Venus in the 6th house as the Anima
The Anima is the contrasexual aspect of a man’s psyche, his inner personal feminine conceived both as a complex and an archetypal image. Men project the feminine in their subconscious onto a woman who fits the mould.
The man in Jung needed a Venus who was also an intellectual: in his chart, she has Mercury by her side. His wife, Emma Jung, whose education had been limited, had a great interest in her husband’s research and threw herself into studies, as well as acted as his assistant at Burghölzli. She eventually became a noted psychoanalyst in her own right and researched The Holy Grail Legend. She was the first in a long list of female collaborators.
Jung was the psychiatrist who restored the feminine to the human psyche and consequently to the world. Much like the Virgin Mary in Catholicism is the 4th element to the Trinity. One of his disagreements with Freud was that the latter was too patriarchal. When Jung’s Age Point was face-to-face with the Sun in 1912, he published Psychology of the Unconscious, which broke up their personal and professional relationship, with each stating that the other was unable to admit he could possibly be wrong.
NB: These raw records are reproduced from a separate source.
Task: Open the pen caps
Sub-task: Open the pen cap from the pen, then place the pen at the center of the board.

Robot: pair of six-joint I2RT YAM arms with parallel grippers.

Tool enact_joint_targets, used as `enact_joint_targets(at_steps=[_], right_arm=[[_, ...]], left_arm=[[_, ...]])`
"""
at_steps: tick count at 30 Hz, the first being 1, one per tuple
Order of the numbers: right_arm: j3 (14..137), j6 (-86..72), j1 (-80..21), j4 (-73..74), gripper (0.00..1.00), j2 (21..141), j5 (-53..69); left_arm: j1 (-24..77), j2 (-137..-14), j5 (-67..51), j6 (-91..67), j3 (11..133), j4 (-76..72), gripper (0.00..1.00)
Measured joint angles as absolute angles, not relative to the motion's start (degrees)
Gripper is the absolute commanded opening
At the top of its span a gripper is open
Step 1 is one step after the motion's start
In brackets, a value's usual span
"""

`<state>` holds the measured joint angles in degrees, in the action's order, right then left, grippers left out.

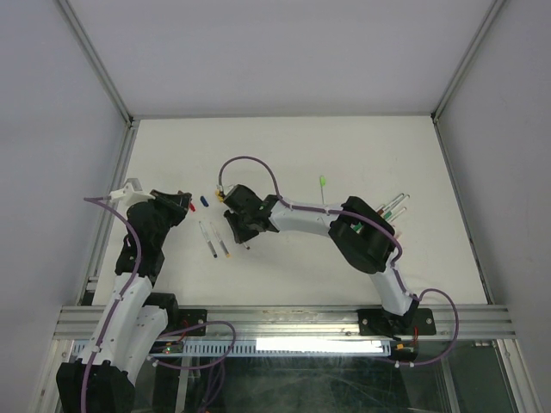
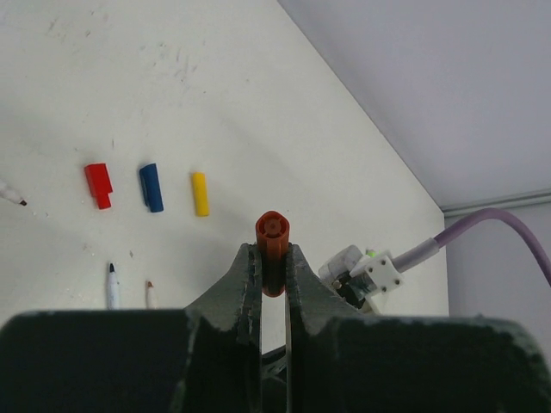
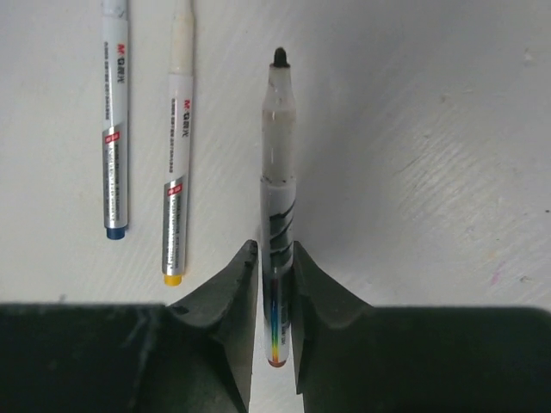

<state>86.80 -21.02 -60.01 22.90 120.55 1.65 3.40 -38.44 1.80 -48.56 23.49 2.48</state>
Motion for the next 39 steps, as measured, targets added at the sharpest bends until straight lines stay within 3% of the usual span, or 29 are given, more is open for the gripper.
enact_joint_targets(at_steps=[22,30,39], right_arm=[[87.44,-20.38,-59.83,23.09,0.36,120.62,0.25],[87.44,-17.52,-59.27,24.32,0.36,117.99,1.89],[86.43,-1.93,-52.25,26.17,0.37,109.80,20.45]], left_arm=[[3.40,-39.38,-0.67,-48.56,23.42,4.97,0.00],[3.42,-45.84,-5.87,-48.62,23.22,0.78,0.00],[5.04,-64.07,-9.10,-48.56,26.06,-3.01,0.02]])
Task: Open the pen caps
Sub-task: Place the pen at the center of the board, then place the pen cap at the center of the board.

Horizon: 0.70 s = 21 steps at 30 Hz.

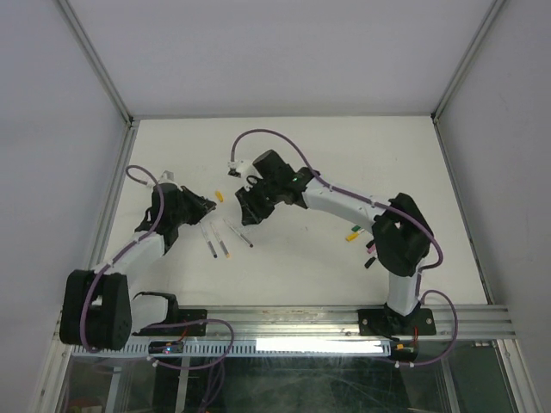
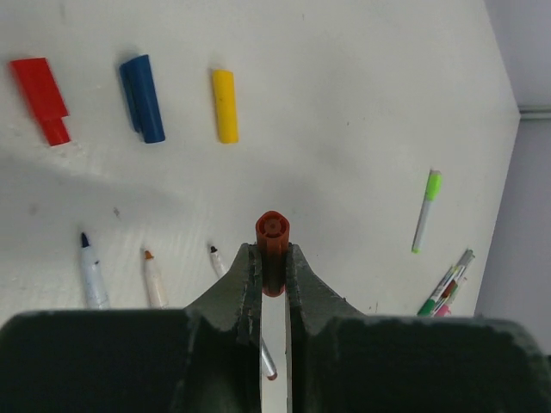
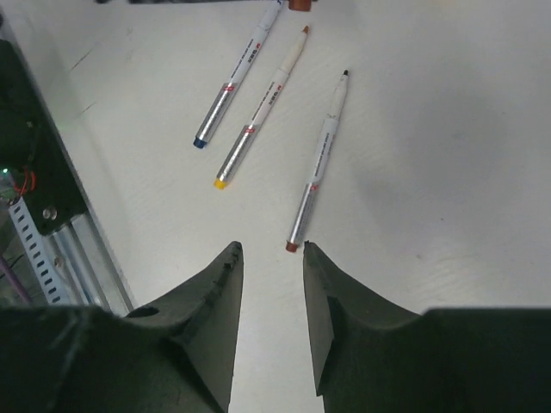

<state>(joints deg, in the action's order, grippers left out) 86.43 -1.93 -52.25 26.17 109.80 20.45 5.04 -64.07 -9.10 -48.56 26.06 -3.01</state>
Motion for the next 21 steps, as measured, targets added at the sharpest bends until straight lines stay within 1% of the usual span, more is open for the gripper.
enact_joint_targets(at_steps=[5,12,15,21], right_arm=[[83.20,4.21,-43.20,26.92,0.37,103.55,30.96],[79.09,4.91,-29.93,25.63,0.39,100.60,40.53],[77.95,4.60,-27.68,25.52,0.40,100.53,42.72],[77.38,4.36,-27.62,25.02,0.41,100.09,45.15]], left_arm=[[11.16,-77.38,-6.81,-47.88,35.27,-1.93,0.03],[18.02,-92.47,0.16,-45.06,49.87,2.57,0.05],[19.22,-97.12,3.22,-43.35,54.46,5.87,0.06],[20.38,-102.56,9.02,-40.86,60.71,11.66,0.09]])
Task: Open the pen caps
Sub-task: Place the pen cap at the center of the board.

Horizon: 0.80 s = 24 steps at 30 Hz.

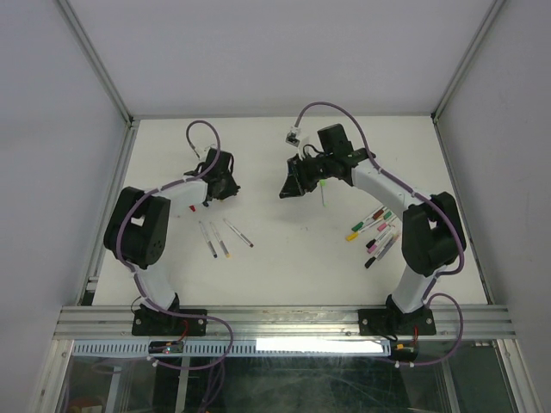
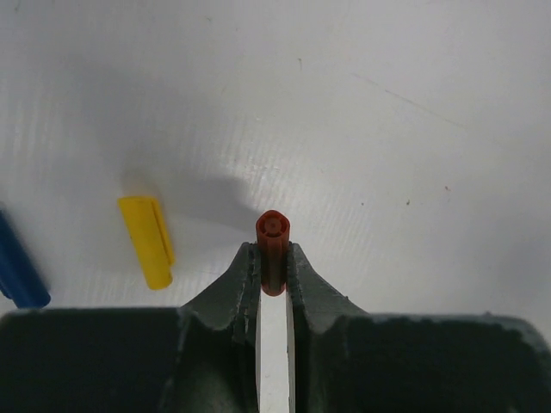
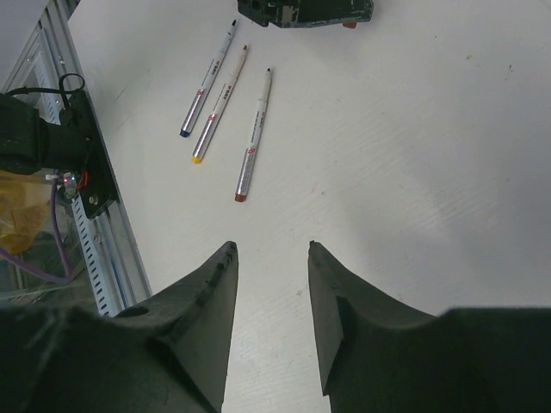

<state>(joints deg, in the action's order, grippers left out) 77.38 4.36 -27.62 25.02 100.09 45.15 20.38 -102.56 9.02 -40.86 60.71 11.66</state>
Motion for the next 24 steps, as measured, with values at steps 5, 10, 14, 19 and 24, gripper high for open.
enact_joint_targets(at_steps=[5,10,14,19,24], right_arm=[[77.38,4.21,-27.62,24.58,0.42,99.94,45.93],[77.34,4.12,-27.55,24.05,0.42,99.94,45.98],[77.14,3.99,-27.49,23.81,0.42,99.92,46.06],[77.12,3.97,-27.07,23.79,0.42,99.92,46.44],[77.12,3.95,-26.44,23.79,0.43,99.92,46.83]], left_arm=[[20.69,-104.66,12.40,-39.64,63.02,14.72,0.16],[20.69,-105.91,14.50,-39.22,64.25,16.36,0.24],[20.69,-105.91,15.38,-39.20,64.42,17.10,0.30],[20.71,-105.97,16.25,-39.18,64.49,17.26,0.30],[20.69,-106.02,16.32,-38.96,64.73,17.61,0.31]])
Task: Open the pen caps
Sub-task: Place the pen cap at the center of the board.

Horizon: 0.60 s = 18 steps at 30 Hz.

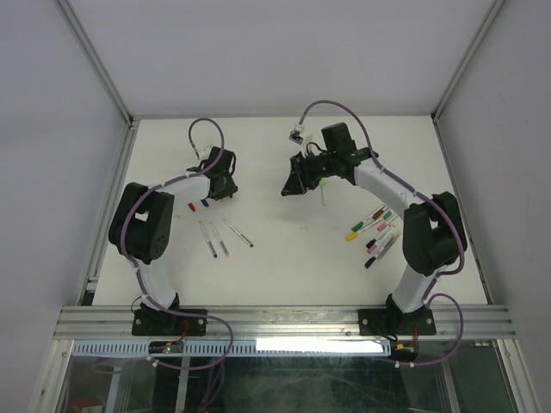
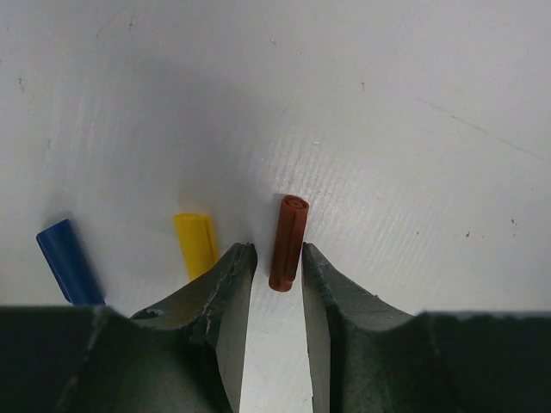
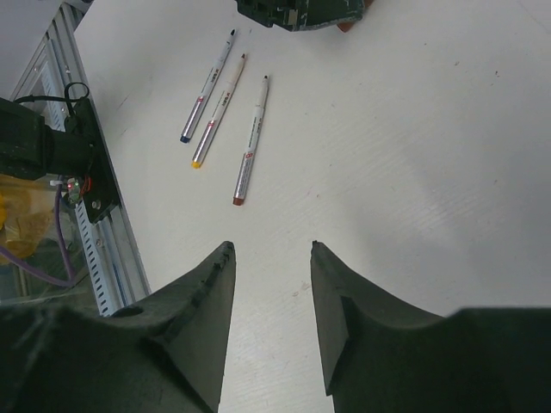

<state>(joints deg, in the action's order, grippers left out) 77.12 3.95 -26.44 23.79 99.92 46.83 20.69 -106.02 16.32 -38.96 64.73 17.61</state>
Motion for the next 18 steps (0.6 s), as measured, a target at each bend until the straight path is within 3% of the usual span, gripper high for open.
enact_joint_targets(at_steps=[12,16,18], right_arm=[[76.97,5.67,-26.17,23.92,0.43,98.56,45.50],[76.60,7.38,-25.74,23.81,0.44,95.68,42.92],[75.55,8.12,-25.43,23.05,0.53,93.45,40.25]], left_arm=[[21.06,-99.09,12.12,-35.79,63.70,17.41,0.43],[21.04,-88.36,11.22,-34.11,58.28,13.54,0.57],[21.04,-82.54,10.28,-33.36,54.46,10.57,0.67]])
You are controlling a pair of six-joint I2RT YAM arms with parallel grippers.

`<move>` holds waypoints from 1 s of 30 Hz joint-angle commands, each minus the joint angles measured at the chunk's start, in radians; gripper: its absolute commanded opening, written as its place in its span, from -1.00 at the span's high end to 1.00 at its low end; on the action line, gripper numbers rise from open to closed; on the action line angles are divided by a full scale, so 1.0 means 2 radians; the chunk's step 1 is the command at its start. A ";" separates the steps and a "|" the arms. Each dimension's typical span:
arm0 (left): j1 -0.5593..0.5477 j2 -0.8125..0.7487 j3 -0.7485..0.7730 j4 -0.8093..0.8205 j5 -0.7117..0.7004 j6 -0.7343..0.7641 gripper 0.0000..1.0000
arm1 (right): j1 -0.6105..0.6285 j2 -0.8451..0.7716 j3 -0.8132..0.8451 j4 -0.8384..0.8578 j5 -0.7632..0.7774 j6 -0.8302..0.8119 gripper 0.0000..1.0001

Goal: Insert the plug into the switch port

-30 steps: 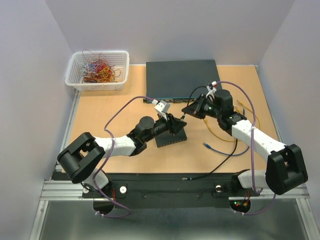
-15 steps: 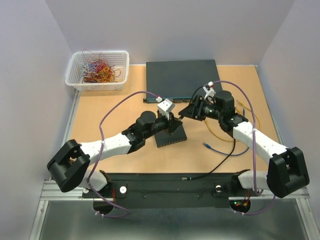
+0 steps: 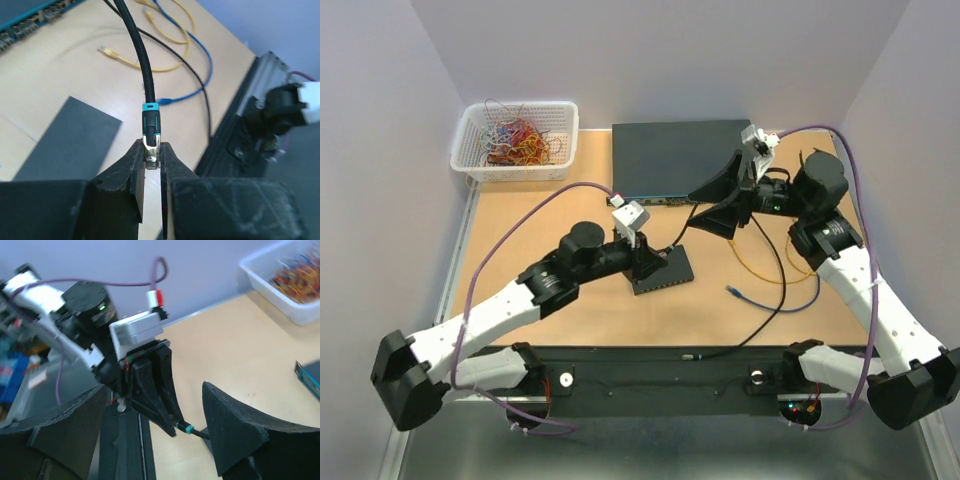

The Self at the Centre: The Mandala
The Self, at the centre of a birth chart, is the central overarching concept governing the individuation process, as symbolised by mandalas, the union of male and female and of opposites. Jung viewed it as the psyche’s central archetype.
During World War I, he “felt the gulf between the external world and the interior world of images in its most painful form. I could not yet see that interaction of both worlds which I now understand.”
While he was engaged as a doctor in the war, he sketched a small mandala every morning. At the C2 in 1918, he could make sense of his psychic transformations in these mandalas. “Only gradually did I discover what the mandala really is and “that is the self, the wholeness of the personality…”
It certainly was the turning point in his thinking: “I began to understand that the goal of psychic development is the self. There is no linear evolution; there is only a circumambulation of the self. (…) I knew that in finding the mandalas as an expression of the self I had attained what was for me the ultimate.”